Motion-Based Human Detection with Background Modeling and Morphological Processing

Detailed Documentation

Implementing motion-based human detection in MATLAB typically involves two key steps: background modeling and target extraction. The single Gaussian model serves as a classic background modeling method that establishes the probability distribution of static backgrounds by calculating the mean and variance for each pixel. When a pixel's luminance value in a video frame deviates from the background model beyond a set threshold, it is classified as a foreground motion pixel. In code implementation, this involves initializing Gaussian parameters for each pixel and performing real-time probability comparisons.

For human motion detection specifically, the single Gaussian model faces challenges from illumination changes and minor background fluctuations. To address this, the system dynamically updates Gaussian parameters using a sliding average approach, gradually adapting to slowly changing scenes. In practice, this requires implementing an update function that recalculates mean and variance using a learning rate parameter. The detected foreground mask undergoes mathematical morphology processing (such as opening operations to remove noise and closing operations to fill holes), significantly improving human contour completeness. This can be implemented using MATLAB's imopen() and imclose() functions with appropriately sized structuring elements.

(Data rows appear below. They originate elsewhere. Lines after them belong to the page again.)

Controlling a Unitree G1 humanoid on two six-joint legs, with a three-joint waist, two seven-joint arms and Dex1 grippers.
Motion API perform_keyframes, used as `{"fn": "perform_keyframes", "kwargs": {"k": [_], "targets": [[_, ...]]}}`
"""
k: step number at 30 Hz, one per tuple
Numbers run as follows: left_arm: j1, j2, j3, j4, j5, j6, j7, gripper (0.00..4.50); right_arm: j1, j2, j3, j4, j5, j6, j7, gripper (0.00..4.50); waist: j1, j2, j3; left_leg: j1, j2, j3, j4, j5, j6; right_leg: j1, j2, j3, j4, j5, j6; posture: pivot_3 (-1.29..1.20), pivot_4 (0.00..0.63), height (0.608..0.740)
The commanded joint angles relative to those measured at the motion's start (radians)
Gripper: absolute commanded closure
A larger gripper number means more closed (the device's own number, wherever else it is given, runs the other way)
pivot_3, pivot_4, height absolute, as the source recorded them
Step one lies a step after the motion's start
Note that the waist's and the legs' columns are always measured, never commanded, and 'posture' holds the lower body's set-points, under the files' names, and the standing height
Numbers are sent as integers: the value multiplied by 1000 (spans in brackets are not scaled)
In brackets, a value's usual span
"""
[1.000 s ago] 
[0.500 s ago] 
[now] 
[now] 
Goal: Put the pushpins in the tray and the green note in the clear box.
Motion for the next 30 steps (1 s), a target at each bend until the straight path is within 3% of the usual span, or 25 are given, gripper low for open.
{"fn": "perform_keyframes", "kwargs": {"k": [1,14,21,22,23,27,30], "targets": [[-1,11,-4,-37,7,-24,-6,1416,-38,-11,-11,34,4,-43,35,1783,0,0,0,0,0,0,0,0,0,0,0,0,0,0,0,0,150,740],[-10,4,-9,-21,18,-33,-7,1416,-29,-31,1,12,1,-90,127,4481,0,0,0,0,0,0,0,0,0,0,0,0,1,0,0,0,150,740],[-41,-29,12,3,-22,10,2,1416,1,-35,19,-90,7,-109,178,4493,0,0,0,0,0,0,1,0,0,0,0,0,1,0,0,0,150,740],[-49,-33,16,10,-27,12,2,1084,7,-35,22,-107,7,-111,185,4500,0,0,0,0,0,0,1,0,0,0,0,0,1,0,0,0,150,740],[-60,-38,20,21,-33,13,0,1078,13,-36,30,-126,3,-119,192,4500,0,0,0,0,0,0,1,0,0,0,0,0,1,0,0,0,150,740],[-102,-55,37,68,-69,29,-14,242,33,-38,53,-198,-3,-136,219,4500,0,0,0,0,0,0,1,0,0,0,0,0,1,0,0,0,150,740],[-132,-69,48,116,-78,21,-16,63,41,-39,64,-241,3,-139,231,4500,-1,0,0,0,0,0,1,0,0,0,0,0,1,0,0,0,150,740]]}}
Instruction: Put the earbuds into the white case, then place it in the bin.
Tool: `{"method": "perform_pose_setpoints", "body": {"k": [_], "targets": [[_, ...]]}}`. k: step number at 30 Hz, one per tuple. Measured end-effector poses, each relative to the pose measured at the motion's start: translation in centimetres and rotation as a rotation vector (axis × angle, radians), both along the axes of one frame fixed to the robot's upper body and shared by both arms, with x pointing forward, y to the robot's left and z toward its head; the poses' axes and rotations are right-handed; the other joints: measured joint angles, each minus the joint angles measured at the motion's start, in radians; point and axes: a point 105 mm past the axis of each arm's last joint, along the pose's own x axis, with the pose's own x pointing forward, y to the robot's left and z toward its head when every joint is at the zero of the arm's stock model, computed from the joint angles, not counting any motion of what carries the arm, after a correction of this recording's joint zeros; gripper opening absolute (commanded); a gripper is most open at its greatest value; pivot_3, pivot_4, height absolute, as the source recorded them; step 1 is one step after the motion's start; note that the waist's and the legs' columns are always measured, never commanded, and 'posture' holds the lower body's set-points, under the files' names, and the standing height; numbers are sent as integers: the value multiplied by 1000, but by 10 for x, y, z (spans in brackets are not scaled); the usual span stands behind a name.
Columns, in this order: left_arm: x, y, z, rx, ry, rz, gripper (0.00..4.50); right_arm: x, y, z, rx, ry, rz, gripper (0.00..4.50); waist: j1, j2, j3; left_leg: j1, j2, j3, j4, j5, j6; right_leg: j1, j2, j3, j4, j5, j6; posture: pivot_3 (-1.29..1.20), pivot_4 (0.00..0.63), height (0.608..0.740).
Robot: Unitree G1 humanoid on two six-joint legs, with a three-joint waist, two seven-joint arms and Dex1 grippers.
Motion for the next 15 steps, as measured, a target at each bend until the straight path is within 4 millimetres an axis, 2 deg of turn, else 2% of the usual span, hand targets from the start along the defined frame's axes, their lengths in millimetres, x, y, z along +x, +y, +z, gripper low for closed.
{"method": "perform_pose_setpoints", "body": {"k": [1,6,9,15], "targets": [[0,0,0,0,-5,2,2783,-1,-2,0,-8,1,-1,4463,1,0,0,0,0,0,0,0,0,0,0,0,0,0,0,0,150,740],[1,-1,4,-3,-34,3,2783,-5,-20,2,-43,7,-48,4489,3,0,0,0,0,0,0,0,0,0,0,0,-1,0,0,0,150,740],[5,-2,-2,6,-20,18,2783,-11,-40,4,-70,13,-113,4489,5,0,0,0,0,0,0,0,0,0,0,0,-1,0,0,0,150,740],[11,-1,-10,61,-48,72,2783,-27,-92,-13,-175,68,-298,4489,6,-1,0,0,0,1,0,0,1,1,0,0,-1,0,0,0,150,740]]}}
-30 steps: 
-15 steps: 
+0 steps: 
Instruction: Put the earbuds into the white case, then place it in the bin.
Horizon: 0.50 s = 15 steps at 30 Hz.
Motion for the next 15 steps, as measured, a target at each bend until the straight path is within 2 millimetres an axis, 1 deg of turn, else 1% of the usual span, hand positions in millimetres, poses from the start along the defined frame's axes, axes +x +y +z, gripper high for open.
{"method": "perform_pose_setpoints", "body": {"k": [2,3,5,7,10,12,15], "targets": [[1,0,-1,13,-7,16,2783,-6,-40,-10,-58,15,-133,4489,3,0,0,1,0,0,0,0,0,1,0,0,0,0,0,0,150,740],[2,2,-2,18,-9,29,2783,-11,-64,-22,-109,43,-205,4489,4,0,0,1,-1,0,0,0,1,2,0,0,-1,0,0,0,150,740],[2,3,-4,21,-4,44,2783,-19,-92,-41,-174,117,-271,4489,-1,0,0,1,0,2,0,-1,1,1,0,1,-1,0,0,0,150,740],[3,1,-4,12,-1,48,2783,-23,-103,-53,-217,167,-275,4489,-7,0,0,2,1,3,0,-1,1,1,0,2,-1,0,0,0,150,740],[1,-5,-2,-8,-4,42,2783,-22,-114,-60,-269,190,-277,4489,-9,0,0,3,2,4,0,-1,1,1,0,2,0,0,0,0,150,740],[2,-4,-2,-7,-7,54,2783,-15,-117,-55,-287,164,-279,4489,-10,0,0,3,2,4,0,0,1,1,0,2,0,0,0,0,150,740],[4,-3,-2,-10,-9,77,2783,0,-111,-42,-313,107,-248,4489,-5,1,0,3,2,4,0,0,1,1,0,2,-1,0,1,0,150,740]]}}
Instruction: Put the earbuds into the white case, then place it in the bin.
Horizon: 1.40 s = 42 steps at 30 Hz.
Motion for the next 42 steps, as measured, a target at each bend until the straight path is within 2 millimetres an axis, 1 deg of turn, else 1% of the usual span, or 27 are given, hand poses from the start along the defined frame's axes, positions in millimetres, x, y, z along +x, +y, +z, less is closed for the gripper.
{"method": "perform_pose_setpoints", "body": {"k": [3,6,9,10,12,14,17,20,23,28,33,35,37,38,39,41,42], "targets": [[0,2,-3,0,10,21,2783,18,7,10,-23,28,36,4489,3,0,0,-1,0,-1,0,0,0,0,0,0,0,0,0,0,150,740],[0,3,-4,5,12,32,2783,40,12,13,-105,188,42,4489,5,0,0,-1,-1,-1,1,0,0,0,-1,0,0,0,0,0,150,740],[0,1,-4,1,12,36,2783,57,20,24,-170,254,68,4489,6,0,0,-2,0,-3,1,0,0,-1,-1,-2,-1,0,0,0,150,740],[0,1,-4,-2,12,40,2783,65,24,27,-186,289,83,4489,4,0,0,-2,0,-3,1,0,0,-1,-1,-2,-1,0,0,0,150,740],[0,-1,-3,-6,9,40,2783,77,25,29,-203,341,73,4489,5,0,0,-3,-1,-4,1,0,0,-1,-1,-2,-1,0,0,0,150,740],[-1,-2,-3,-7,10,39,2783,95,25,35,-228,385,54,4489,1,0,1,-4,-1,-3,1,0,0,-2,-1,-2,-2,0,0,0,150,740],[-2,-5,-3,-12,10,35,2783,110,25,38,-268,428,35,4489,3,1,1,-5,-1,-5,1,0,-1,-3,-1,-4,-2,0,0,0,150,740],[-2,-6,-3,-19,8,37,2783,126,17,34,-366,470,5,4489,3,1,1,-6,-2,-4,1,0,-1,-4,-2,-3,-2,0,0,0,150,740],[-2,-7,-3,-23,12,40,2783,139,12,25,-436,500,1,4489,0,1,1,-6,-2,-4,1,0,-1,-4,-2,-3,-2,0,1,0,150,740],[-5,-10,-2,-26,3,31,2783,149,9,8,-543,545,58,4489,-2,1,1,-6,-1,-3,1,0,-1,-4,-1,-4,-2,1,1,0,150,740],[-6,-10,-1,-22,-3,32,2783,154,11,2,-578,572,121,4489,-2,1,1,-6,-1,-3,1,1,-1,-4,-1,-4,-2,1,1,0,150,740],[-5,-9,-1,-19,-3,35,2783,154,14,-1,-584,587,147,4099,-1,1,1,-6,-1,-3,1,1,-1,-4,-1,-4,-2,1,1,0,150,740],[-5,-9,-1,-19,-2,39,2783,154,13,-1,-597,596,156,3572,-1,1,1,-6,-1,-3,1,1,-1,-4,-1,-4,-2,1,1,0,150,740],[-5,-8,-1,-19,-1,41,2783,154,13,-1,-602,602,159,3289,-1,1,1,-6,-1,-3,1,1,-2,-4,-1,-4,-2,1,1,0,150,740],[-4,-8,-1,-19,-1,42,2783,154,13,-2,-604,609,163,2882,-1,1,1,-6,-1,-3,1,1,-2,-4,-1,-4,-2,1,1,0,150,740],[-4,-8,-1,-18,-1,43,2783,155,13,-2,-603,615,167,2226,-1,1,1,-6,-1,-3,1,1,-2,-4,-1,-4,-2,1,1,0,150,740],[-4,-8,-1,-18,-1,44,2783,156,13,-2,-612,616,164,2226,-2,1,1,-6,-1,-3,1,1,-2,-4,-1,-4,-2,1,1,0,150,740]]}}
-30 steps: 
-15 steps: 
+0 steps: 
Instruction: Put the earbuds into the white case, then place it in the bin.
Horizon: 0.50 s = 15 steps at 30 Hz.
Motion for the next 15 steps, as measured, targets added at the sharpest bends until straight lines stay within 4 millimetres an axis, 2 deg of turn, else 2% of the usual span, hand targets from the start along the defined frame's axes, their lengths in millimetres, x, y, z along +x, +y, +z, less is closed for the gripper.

The key advantage of this approach lies in its lightweight algorithm and ease of implementation, making it suitable for real-time applications. By adjusting the Gaussian model's variance threshold and morphology kernel size, developers can balance detection sensitivity against false positive rates. The final output is a binarized motion region mask, where connected components meeting human-sized area criteria constitute the detection results. This can be achieved using regionprops() function to filter connected components based on area thresholds.